The ongoing pressure to conform or “fit in” to capitalistism works to activate the fight, flight, freeze response many times over when it isn’t needed (i.e., when there isn’t any immediate threat). The fight, flight, freeze response is the high anxiety/full adrenaline body mode that works well to keep a person safe and alive when there is real threat. However, when this body mode gets “turned on” over and over when there is no immediate threat to life, then it sometimes stops working properly. **The fight, flight, freeze response not working properly means that it doesn’t activate only when necessary, rather it goes on and off somewhat randomly and keeps a person confused about when he is in danger and when he isn’t.**
Raising a child in capitalistism involves ensuring the child behaves in ways that emulate obedience to authority. When obedience is lacking, parenting approaches might involve passing on notions of fear to children that their survival is at stake if they don’t conform. If the parenting doesn’t take “lecture form”, then it might include elevating consequences or straight up hostility without the buffering of emotional support, which also activates the fight, flight, freeze response in children. In other words, the fight, flight, freeze response gets activated when it isn’t needed, again and again, all for the purpose of institutionalizing (brainwashing) a child into a capitalistic way of thinking and living.

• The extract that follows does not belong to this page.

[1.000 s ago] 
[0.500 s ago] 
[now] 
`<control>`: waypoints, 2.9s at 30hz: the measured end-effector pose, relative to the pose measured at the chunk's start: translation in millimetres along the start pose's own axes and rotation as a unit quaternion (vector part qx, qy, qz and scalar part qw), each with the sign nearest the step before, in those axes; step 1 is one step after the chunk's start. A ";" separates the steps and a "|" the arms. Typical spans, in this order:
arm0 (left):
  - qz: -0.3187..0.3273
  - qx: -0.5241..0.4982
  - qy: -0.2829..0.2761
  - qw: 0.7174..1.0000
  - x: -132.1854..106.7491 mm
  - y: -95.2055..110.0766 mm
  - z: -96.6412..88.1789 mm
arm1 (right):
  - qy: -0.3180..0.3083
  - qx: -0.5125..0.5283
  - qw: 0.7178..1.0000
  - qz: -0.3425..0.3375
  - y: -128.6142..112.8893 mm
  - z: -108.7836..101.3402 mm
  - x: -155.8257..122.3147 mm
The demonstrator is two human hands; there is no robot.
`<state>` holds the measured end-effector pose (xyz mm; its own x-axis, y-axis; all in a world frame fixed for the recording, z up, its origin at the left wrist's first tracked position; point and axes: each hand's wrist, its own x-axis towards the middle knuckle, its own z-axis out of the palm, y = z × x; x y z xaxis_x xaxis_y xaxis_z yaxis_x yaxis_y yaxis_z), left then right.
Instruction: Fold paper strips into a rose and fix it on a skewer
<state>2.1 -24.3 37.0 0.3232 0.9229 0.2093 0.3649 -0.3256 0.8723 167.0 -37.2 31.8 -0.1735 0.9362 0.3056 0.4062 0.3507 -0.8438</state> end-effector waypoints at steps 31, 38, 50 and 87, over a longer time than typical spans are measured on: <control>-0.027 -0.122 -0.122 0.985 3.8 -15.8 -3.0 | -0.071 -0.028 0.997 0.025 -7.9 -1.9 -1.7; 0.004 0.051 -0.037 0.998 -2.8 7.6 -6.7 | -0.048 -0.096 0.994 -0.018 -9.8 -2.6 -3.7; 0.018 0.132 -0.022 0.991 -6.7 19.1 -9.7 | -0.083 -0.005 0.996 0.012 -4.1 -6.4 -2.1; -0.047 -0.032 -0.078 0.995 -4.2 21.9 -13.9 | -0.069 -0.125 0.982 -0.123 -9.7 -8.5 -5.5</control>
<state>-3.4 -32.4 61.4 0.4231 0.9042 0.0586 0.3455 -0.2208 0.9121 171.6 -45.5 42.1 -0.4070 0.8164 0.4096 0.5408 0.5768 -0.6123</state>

No doubt there are many different flavours of parenting – some more harsh, some less harsh – but if the end goal is compliance and obedience to a particular way of living, then chances are good it will involve unnecessary activation of fight, flight, freeze to some degree. After all, the parental concern in many instances of day-to-day living (whether conscious or unconscious) is that the child’s preparedness for capitalistism is on the line. Some children can endure this style of parenting without developing any major fight, flight, freeze confusion, although many other children aren’t so lucky.
For children who are naturally more emotionally sensitive, the risk of fight, flight, freeze response confusion evolving into full-blown mental illness can be very high. In particular, anxiety disorders and personality disorders (such as Borderline Personality Disorder) are common to fight, flight, freeze confusion, because the main problem in these conditions is misinterpretation of threat… feeling and acting as though you are threatened when, in fact, you are not in any immediate danger.
After the fight, flight, freeze response gets “broken”, it can take years to discover the brokenness and try to make corrections. Sometimes, the brokenness means living with a lifetime of mental illness and all the related consequences (social, physical, financial, relational, etc.). I have spent years of my life trying to come to terms with Borderline Personality Disorder (BPD) and the reality that I must find a way to correct my broken fight, flight, freeze response. A big part of reducing fight, flight, freeze confusion and correcting dysfunctional patterns (such as happen in BPD) is to become keenly aware of the environment that contributed to the brokenness.